1917 Nobel Prize in Physics
Reason for Award
for his discovery of the characteristic X-ray radiation of the elements
Laureates
United Kingdom of Great Britain and Northern Ireland
Explanation
X-rays are invisible light that doctors use to look at our bones. Mr. Barkla discovered that when you shine X-rays onto different metals, each metal sends back its own special “color” of X-ray. We cannot see that color, but special instruments can. It is like a key that fits only one lock: the X-ray color matches only that element. Thanks to this discovery, scientists got a new way to tell materials apart. Today, space probes that study rocks on Mars and even airport luggage scanners use the same idea.
Related Keywords
characteristic X-ray
Characteristic X-rays are discrete wavelengths emitted when an electron fills an inner-shell vacancy. Their wavelength depends on the atomic number Z, making them a unique fingerprint for elemental analysis. Labeled as Kα, Lβ, etc., they appear as sharp peaks that exceed detector resolution in spectrometers. This property underlies non-destructive XRF techniques for determining elemental composition.
X-ray spectroscopy
X-ray spectroscopy measures the wavelength or energy distribution of X-rays absorbed or emitted by a material, revealing its composition and electronic state. There are wavelength-dispersive systems using crystal lattices as gratings and energy-dispersive systems using semiconductor detectors.

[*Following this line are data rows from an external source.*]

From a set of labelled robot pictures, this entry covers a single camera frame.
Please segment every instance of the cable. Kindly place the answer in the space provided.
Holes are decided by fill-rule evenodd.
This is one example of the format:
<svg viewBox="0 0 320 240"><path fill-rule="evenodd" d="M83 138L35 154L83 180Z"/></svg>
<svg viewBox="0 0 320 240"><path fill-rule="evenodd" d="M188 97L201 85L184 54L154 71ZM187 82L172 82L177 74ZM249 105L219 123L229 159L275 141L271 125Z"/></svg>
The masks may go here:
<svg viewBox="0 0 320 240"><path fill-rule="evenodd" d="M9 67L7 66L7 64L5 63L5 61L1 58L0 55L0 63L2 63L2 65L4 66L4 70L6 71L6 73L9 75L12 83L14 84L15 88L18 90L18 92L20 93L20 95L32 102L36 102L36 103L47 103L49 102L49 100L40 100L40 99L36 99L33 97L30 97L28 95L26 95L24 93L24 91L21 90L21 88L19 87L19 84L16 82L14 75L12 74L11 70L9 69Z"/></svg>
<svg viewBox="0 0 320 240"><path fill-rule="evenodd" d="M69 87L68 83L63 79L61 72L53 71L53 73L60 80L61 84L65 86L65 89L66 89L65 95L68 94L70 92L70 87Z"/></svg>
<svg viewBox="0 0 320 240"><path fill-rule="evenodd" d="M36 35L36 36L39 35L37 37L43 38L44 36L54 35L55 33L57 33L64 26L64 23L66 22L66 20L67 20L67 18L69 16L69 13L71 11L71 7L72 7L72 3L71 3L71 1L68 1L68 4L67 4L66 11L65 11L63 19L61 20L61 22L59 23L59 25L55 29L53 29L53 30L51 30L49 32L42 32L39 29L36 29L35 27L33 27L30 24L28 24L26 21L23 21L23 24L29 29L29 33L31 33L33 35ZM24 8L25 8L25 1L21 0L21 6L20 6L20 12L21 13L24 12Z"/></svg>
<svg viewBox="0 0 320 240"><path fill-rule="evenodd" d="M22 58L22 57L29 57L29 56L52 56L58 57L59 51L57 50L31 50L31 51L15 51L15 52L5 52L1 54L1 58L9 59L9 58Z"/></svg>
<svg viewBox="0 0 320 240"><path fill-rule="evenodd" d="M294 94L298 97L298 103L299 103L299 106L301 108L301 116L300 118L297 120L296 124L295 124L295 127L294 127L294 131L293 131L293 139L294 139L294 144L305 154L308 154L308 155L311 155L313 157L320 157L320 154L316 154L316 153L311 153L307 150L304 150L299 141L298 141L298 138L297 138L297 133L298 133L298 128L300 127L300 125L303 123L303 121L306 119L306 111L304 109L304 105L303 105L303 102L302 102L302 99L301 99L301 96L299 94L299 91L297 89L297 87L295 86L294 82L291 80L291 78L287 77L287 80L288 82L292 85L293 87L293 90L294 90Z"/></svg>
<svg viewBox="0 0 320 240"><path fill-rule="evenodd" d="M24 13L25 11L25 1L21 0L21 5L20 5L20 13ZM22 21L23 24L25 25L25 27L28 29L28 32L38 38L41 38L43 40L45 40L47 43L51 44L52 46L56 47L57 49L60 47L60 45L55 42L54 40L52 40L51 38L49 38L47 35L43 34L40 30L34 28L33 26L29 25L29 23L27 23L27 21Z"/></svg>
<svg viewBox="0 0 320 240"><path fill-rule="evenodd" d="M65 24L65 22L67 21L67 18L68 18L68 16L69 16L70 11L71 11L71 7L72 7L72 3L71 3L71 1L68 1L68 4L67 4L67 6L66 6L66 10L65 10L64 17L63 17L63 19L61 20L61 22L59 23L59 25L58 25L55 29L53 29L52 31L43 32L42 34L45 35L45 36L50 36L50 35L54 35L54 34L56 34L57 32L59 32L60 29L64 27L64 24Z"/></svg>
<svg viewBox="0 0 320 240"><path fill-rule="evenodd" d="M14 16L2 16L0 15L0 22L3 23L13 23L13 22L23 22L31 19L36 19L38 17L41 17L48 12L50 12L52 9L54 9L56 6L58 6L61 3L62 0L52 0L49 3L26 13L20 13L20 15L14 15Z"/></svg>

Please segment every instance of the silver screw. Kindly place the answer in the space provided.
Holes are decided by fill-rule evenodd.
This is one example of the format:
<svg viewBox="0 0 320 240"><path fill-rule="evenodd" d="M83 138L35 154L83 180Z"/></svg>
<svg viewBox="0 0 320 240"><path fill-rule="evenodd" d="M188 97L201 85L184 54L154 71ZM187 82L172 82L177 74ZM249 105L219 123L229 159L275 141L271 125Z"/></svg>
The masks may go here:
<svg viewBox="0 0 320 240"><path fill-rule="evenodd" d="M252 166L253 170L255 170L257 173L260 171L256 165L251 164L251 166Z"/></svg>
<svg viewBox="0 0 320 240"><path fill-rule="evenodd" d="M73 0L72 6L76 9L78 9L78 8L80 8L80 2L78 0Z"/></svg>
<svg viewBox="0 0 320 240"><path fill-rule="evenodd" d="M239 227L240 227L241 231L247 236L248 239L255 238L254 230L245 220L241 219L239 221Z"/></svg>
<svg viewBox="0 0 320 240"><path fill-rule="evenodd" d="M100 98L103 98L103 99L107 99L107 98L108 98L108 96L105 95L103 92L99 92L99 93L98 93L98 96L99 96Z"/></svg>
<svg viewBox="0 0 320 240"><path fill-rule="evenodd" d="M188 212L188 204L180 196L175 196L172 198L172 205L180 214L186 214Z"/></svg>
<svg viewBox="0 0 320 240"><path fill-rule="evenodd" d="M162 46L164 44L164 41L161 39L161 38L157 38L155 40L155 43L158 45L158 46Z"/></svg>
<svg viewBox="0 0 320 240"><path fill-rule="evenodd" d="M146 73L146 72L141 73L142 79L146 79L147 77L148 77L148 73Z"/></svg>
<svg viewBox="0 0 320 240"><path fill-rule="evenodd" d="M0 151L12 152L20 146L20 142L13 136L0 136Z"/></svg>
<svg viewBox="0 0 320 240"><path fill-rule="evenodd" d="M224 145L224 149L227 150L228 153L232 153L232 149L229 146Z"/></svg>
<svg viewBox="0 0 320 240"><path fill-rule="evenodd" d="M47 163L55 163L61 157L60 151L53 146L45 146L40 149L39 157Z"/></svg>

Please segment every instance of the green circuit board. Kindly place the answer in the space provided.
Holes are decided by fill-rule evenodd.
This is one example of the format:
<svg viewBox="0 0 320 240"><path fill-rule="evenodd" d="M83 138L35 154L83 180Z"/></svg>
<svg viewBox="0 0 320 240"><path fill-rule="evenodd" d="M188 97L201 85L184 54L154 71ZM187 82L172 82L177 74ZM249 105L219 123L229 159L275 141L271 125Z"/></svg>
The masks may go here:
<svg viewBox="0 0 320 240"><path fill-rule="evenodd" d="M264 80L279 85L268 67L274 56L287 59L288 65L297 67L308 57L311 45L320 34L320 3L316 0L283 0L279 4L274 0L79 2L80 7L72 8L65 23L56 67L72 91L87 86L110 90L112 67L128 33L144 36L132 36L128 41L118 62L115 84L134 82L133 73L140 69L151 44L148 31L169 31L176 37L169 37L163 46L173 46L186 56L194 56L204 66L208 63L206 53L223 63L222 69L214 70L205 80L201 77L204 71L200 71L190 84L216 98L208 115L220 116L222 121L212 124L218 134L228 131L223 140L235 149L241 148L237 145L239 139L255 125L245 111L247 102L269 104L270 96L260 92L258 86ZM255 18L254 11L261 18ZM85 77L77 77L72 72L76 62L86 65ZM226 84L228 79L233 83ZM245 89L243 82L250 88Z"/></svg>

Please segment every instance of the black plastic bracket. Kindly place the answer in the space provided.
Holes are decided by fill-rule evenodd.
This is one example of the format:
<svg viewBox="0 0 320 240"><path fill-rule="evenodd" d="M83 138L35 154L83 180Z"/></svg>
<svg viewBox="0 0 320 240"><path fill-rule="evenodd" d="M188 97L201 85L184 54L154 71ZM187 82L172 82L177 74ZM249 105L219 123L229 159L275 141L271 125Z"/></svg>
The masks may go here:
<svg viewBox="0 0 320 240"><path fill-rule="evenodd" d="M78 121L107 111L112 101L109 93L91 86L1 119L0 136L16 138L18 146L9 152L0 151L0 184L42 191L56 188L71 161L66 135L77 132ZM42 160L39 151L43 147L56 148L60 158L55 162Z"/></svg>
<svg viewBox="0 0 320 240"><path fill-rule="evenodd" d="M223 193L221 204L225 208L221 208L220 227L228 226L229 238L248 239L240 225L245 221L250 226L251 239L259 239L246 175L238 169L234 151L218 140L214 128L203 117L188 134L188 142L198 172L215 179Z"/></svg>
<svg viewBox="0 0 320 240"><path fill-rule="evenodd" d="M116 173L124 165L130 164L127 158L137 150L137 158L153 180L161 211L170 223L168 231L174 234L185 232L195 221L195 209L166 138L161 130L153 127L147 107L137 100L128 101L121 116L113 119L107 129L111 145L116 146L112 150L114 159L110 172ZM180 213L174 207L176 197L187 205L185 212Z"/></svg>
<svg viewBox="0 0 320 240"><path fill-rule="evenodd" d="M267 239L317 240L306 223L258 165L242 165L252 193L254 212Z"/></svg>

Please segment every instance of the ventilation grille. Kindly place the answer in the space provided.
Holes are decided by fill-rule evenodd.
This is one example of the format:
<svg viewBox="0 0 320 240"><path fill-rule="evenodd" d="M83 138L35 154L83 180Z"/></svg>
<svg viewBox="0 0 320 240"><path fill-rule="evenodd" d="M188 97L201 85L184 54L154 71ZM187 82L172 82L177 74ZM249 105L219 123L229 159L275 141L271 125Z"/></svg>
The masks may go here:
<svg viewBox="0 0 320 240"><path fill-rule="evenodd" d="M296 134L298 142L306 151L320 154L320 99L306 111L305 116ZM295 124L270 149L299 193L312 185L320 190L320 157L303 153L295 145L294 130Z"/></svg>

Barkla’s work laid the groundwork for wavelength-dispersive techniques, leading to modern X-ray crystallography and synchrotron radiation applications.
atomic number
The atomic number is the number of protons in an element and sets its place in the periodic table. Barkla’s characteristic X-ray data formed the empirical basis for Moseley’s demonstration that the square root of X-ray frequency is linearly related to atomic number. This relation enabled predictions of missing elements and reordering of the periodic table, tightening the link between chemistry and physics.
Moseley’s law
In 1913 Henry Moseley found the empirical rule that the square root of characteristic X-ray frequency, √ν, is proportional to (Z−1). Barkla’s identification of K and L series spectra was essential for establishing this law. Moseley’s law validated atomic models and led to concepts such as Bohr radius and screening constants.
Röntgen radiation
X-rays are also called Röntgen radiation after their discoverer Wilhelm Conrad Röntgen. Barkla investigated the absorption and re-emission of primary Röntgen radiation and proved the existence of element-specific secondary lines. Distinguishing these processes opened pathways for scattering theory and polarization studies.
Bragg diffraction
Bragg diffraction uses crystals to diffract X-rays and, via interference conditions, determines wavelengths and crystal structures. Although undeveloped in Barkla’s era, techniques for measuring characteristic X-ray wavelengths fed into Bragg’s equation, later underpinning structural biology and materials science.